Task requirements. Return the full listing unchanged, excluding any images it contains.

___ Data extract ___

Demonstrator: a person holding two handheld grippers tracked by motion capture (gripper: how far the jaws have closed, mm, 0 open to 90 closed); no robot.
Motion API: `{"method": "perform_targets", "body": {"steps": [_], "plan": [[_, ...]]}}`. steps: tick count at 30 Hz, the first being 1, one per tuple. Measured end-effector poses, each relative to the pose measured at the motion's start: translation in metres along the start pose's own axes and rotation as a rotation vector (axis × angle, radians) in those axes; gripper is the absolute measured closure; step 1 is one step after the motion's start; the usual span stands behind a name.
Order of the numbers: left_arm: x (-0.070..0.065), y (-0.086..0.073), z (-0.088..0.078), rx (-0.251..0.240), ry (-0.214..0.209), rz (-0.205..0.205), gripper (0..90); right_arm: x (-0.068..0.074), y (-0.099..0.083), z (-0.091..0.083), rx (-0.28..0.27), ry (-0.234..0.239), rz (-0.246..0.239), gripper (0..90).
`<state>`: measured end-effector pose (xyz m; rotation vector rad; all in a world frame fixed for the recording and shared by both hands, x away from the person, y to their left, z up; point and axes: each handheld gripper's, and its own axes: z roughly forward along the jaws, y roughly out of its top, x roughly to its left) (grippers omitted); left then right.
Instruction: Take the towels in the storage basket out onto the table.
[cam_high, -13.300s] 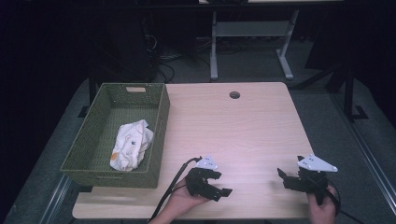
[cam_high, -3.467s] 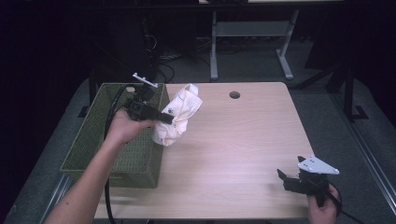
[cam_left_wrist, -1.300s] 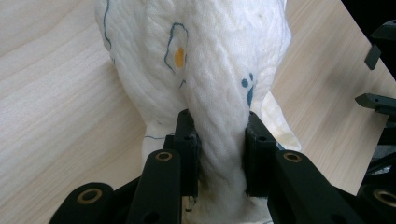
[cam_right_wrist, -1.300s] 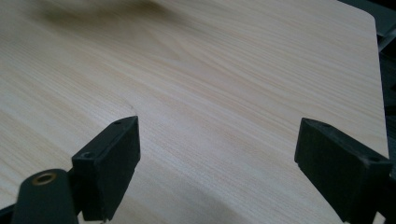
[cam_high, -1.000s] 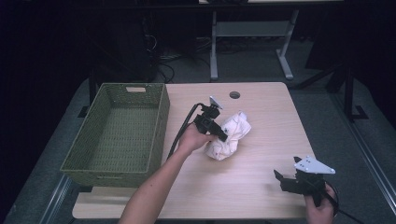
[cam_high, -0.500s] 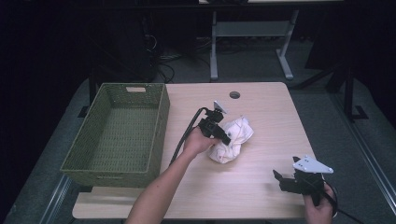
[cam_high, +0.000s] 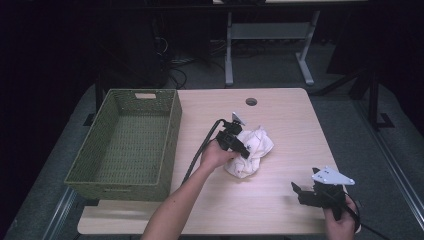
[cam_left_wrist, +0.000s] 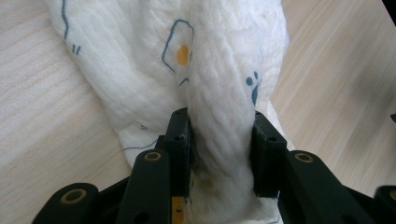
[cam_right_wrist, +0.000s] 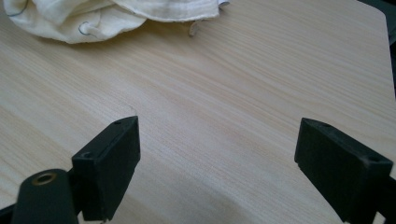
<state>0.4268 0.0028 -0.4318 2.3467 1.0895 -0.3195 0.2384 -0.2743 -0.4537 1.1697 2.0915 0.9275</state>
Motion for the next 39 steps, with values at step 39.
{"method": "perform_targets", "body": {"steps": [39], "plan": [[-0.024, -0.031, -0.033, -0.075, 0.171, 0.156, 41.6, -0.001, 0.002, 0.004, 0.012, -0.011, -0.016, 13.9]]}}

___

Solution to the exercise.
Demonstrator: a person holding two handheld grippers tracked by motion capture (gripper: how far the jaws have closed, mm, 0 open to 90 closed); no robot.
Motion API: `{"method": "perform_targets", "body": {"steps": [_], "plan": [[_, ...]]}}`. steps: tick count at 30 Hz, the first being 1, one per tuple. Measured end-effector poses, each relative to the pose measured at the motion's start: translation in metres along the start pose's own axes and rotation as a rotation vector (axis × angle, radians) in those axes; gripper is the absolute measured closure; step 1 is one step after the motion's start; the usual span stands behind a name.
Order of the numbers: left_arm: x (-0.070..0.065), y (-0.086..0.073), z (-0.088..0.078), rx (-0.251..0.240), ry (-0.214..0.209), rz (-0.205..0.205), gripper (0..90); right_arm: x (-0.068..0.074), y (-0.099..0.083), z (-0.091..0.083), rx (-0.28..0.27), ry (-0.234..0.239), rz (-0.246..0.239), gripper (0..90).
`<state>`: measured end-effector pose (xyz m; rotation vector rad; all in a world frame fixed for the recording and shared by both hands, x away from the person, y to their left, z up; point and axes: each handheld gripper's, and its own axes: z roughly forward along the jaws, y roughly out of its top, x roughly to its left) (grippers omitted); left then right.
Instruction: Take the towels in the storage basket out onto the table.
[cam_high, -13.300s] 
[cam_high, -3.467s] 
[cam_left_wrist, -1.300s] 
[cam_right_wrist, -1.300s] 
[cam_high, -1.000s] 
[cam_high, -0.500s] 
[cam_high, +0.000s] 
[cam_left_wrist, +0.000s] 
[cam_right_wrist, +0.000s] 
<state>0.4268 0.0028 -0.4318 2.3467 1.0895 -0.3195 0.2384 -0.2743 -0.4537 1.1697 2.0915 0.9275</state>
Motion for the next 39 steps, with values at step 39.
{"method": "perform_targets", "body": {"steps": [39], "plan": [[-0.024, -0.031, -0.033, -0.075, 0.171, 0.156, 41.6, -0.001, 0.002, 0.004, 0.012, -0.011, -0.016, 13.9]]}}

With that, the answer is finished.